Le premier jour arriva. J'étais en quelque sorte impatient, impatient de voir ce que cela allait donner. Je ne pensais même pas à ce que — ni même à ceux que — j'avais laissé derrière moi. D'ailleurs, le manque ne se ressentait même pas. Du moins, c'était ce que je croyais. Je ne connaissais pas réellement le risque encouru en signant cela.
Rapidement, un afflux de socialisation s'insinua en moi. Certes, pas vraiment de nouvelles connaissances, mais néanmoins des contacts. Des soirées de Rôlistes s'instaurèrent régulièrement. À peu près tous les soirs au démarrage en fait. Mais rapidement, mes journées devinrent ternes. Le programme des cours était inintéressant, et ne servit qu'à me faire comprendre ce que je ressentirai de plus en plus puissamment avec l'écoulement des jours. Car les scénarios s'enchainaient rapidement, sans pouvoir se renouveler aussi vite, de sorte qu'en peu de temps ma réserve d'idées s'épuisa. Ce qui ne fut finalement pas si grave, vu que les occasions de jeu s'espacèrent peu à peu. Et que la monotonie commença à s'installer. Le soir, faute de mieux, j'allais me coucher. Faute d'énergie suffisante pour pouvoir survivre longtemps sans dormir également, je dois l'avouer. Je lisais, puis, inconsciemment, tendait ma main vers Lui. Mais pour quoi faire ? Il n'avait plus aucun pouvoir ici. Je le savais bien en venant ici, qu'il Lui faudrait du temps pour se recharger, afin de retrouver sa puissance originelle, mais je ne pensais pas que ce serait si dur. Là-bas, chaque jour, ils répétaient qu'ils offraient un moyen rapide de lui rendre toute Son énergie. Mais qu'en échange, ils Le surveillerait. Ils ne s'en cachait même pas. Ils savaient que je craquerais. Du moins, ils pensaient savoir. Il fallait que je tienne. Non, je ne pouvais pas. Alors, il fallait que je trouve un moyen de Le régénérer.
Le lendemain, tout était fin prêt. Mon évasion était organisée. Celle-ci aurait lieu dans trois jours. En attendant, ils tentèrent tout pour me convaincre de rester.

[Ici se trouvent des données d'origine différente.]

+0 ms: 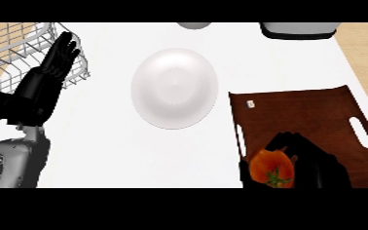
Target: Pick the tomato from the tray and place it in the plate
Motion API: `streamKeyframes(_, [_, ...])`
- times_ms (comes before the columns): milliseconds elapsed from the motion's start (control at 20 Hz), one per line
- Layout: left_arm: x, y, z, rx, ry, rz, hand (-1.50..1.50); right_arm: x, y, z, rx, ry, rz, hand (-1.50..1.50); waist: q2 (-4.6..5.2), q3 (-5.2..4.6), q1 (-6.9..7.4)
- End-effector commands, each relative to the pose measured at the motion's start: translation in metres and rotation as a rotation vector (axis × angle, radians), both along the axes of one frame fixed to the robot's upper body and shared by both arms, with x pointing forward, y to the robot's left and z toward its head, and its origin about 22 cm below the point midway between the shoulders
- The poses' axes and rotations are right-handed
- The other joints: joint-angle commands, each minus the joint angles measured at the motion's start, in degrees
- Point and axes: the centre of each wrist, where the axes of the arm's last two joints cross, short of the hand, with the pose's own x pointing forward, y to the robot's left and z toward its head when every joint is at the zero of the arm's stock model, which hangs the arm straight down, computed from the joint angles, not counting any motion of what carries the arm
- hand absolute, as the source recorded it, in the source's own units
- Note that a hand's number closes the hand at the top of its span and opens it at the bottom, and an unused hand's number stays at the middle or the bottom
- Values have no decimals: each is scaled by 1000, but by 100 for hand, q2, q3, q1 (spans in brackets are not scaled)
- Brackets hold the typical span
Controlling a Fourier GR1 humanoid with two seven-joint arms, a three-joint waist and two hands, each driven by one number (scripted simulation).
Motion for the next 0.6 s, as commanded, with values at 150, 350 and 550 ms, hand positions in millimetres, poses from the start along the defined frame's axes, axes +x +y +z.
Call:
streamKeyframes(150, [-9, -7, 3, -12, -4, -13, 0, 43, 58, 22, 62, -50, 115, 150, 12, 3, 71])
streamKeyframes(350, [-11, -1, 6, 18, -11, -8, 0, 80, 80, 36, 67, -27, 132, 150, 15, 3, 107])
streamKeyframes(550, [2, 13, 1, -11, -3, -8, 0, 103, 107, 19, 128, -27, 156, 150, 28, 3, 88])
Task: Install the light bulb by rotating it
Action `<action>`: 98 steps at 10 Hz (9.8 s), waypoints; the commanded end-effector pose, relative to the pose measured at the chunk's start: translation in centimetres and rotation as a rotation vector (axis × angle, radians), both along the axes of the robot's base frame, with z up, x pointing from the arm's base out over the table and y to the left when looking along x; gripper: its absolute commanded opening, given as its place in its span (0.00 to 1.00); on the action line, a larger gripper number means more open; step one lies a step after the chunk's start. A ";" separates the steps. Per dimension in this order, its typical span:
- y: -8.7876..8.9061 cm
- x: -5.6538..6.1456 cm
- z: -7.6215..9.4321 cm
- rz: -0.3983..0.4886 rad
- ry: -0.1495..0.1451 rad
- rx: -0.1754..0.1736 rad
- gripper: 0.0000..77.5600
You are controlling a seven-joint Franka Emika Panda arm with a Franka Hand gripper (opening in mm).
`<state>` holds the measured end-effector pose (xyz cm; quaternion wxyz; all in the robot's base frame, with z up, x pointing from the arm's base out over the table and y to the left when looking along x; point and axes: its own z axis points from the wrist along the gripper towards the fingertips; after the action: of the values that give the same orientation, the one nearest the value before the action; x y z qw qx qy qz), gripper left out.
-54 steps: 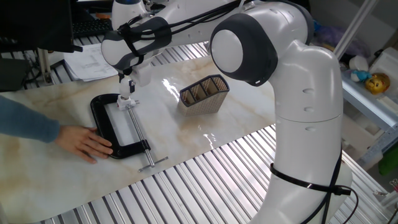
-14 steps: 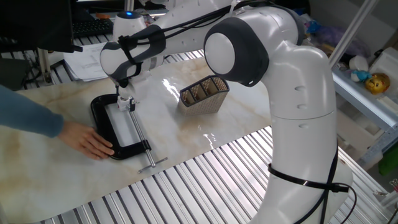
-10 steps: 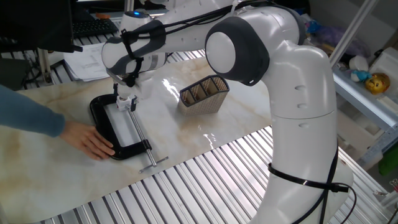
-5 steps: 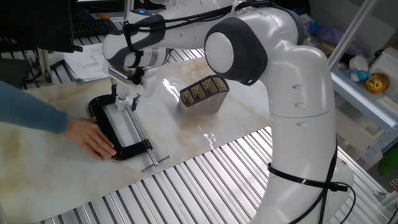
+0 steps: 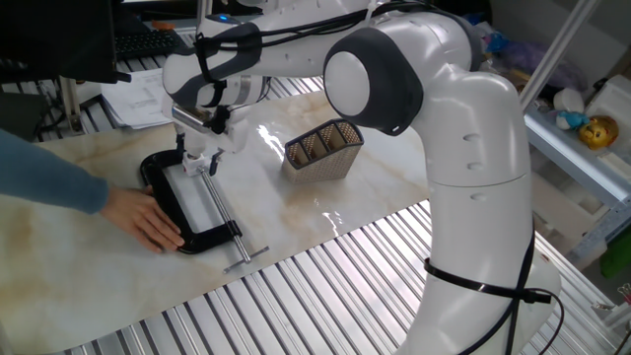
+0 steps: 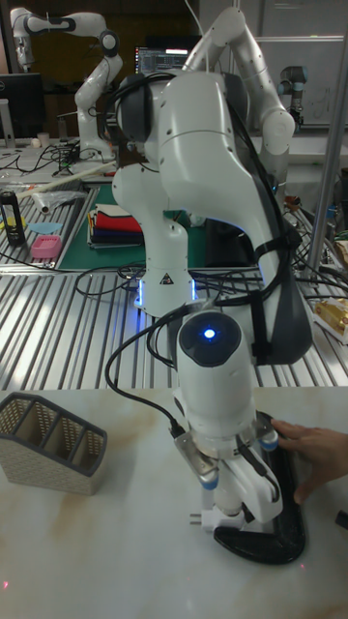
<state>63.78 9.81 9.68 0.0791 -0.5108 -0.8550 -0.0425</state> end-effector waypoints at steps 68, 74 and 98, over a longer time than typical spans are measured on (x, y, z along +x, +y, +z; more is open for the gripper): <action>-7.3 -3.2 7.2 0.876 -0.140 -0.041 1.00; -7.6 -3.0 6.0 0.899 -0.162 -0.025 1.00; -8.5 -3.5 4.1 0.895 -0.247 0.029 0.01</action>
<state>60.03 1.20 13.91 -0.0001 -0.0824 -0.9938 -0.0748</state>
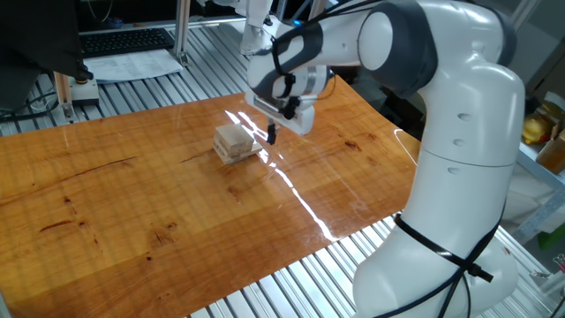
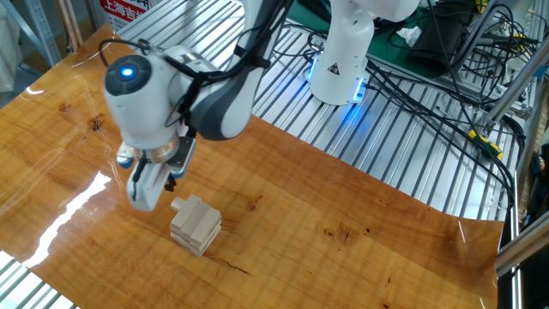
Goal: Play Jenga
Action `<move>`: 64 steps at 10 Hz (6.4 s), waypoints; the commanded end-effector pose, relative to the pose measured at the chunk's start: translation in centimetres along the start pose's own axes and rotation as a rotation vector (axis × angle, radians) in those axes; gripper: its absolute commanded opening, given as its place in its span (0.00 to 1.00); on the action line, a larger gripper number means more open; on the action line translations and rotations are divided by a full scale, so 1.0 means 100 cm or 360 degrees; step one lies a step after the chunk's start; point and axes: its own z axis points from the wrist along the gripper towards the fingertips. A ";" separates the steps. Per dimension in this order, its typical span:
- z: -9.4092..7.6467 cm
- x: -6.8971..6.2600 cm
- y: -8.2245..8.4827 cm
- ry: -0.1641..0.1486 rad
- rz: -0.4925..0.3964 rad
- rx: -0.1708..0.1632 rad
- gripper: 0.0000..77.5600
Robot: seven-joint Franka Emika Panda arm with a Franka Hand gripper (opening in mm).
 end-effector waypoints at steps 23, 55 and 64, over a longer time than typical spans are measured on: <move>0.001 0.004 0.022 0.0011 0.0248 0.0001 1.00; 0.013 0.022 0.026 -0.0081 0.0209 0.0056 1.00; 0.033 0.024 0.040 -0.0056 0.0239 0.0022 1.00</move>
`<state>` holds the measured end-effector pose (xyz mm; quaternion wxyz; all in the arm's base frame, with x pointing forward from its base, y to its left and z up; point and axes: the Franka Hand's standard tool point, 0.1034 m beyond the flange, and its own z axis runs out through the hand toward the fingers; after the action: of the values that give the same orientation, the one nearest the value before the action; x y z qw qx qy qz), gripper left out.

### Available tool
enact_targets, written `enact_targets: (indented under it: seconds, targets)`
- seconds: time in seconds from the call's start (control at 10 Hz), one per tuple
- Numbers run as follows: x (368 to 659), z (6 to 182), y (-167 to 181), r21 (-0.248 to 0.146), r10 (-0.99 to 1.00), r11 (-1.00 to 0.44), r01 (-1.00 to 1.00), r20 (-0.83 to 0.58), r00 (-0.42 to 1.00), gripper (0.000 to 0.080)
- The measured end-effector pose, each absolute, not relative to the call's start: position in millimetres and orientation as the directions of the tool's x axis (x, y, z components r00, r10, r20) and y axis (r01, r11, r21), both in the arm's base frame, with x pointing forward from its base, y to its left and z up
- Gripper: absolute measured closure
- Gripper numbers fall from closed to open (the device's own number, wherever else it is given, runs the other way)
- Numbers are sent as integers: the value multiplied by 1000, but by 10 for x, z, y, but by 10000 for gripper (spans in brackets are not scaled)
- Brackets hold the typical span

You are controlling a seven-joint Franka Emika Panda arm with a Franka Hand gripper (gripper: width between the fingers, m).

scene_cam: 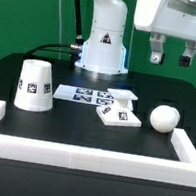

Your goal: Assemble lamp

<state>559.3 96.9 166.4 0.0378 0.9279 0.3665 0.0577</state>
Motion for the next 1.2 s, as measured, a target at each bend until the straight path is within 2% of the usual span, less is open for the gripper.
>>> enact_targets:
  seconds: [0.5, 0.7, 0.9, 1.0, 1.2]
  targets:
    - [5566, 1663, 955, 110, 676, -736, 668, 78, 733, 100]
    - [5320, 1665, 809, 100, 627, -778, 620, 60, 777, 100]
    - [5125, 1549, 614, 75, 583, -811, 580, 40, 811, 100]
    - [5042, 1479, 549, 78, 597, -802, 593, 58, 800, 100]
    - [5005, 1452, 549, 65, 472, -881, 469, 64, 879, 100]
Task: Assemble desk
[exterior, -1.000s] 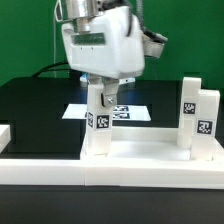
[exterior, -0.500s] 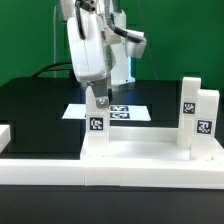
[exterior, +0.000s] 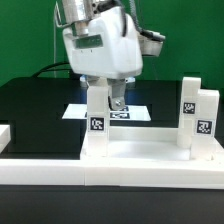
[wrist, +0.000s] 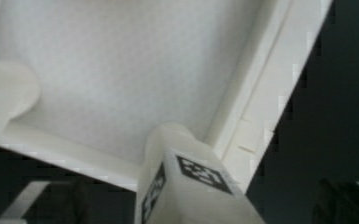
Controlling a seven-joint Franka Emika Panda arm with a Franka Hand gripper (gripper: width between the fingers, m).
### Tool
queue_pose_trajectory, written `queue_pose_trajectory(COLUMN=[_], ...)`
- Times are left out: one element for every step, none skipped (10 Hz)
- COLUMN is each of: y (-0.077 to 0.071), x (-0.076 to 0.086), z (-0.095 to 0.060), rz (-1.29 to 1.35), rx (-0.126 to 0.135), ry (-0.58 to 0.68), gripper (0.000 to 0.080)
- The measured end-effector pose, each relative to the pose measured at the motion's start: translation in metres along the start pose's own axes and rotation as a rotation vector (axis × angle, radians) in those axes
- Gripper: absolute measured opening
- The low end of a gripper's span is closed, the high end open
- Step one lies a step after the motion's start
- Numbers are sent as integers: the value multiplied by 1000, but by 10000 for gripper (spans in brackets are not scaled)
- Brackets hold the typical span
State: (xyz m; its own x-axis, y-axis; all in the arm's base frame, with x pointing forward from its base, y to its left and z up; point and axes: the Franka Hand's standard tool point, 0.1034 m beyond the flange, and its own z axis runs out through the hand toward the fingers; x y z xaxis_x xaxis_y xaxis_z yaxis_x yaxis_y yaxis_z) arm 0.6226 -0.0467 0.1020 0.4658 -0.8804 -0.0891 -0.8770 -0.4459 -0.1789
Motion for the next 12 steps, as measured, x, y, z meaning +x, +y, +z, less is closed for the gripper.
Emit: queue_pose_trajectory(y=[0,0,1,1,-1,-2,-3,-5,-3,-3,-3,-2], x=[0,1,1,2,5,4,-2,-5,-2,-3,-2,0], z=[0,0,1,1,-2,-1,1,3,2,2,2,1], rz=[-73,-135,-169,-262,-489,-659,-798,-849,-835,-818,-818,-794], rx=[-5,-6,-6,-10,-46,-72,-94,-102,-102,-101,-101,-102], ry=[2,2,2,4,23,28,17,18,19,20,20,24], gripper=[646,649,649,649,649,649,649,649,649,649,539,391])
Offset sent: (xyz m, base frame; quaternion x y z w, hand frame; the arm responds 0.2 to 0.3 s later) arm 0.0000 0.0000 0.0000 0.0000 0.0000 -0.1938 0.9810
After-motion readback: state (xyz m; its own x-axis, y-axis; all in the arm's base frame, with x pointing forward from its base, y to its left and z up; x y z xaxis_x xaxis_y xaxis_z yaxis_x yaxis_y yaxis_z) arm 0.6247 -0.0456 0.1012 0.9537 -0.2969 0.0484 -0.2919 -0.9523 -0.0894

Parfois plus de six heures dans la journée, ils m'offraient le savoir, le savoir du domaine que j'apprécie le plus. Mais je sais que je ne dois pas me laisser corrompre, ni me laisser intimider, lorsque, le lendemain, ils me font subir l'horreur, l'ennui suprême, faisant cohabiter à la fois la simplicité et l'inutilité pour donner un manque d'intérêt profondément ennuyeux.
Le lendemain, dernière ligne droite avant l'évasion. À nouveau, ils m'assommèrent de connaissances, que j'absorbe, avide. Ils ne le savaient peut-être pas encore, mais ils avaient d'ores et déjà gagné. Je reviendrais. Mais avant cela, je m'évaderai, l'espace d'une journée pleine, et de quelques fioritures. Car ils avaient de toute façon agi trop tard, pour mon plus grand bien, car ma fébrile volonté était sur le point de me fausser compagnie. L'heure de l'évasion était arrivée.
Trois heures que nous sommes partis. Après avoir dû nous coller à la masse, sur place et près de notre lieu d'arrivée, où on nous recherchait déjà, comme nous l'a prouvé la présence d'un policier que nous avons esquivé discrètement. Nous n'étions plus qu'à une ou deux minutes lorsque soudain, comme dans tout plan parfaitement millimétré, un imprévu se produisit. Tout s'arrêta. Le véhicule s'immobilisa. Carburant insuffisant. Et la prochaine réserve, à une dizaine de pas de là, en haut d'une cote, inatteignable. Il fallait faire vite. Heureusement, nous étions proches de lieux plus cléments, et notre réseau de contacts pu rapidement se mobiliser, tant et si bien que seulement une vingtaine de minutes plus tard, j'étais de retour, à quelques pas seulement de pouvoir Le recharger. Mais sur la trajectoire de ces pas, se dressaient nombre d'obstacles. Je crains tout d'abord que sous prétexte de célébrer mon arrivée, je ne dusse subir un violent interrogatoire. Mais je fus sauvé par une sorte de joute tribale à laquelle mes hôtes assistaient, à la fin de laquelle je pus profiter de l'ambiance festive générale provoquée apparemment par la victoire de leurs favoris pour m'éclipser discrètement. J'étais enfin sur place. J'étais fatigué, je ne pourrais pas L'utiliser longtemps ce soir, mais je pourrais au moins me servir un peu de Son pouvoir.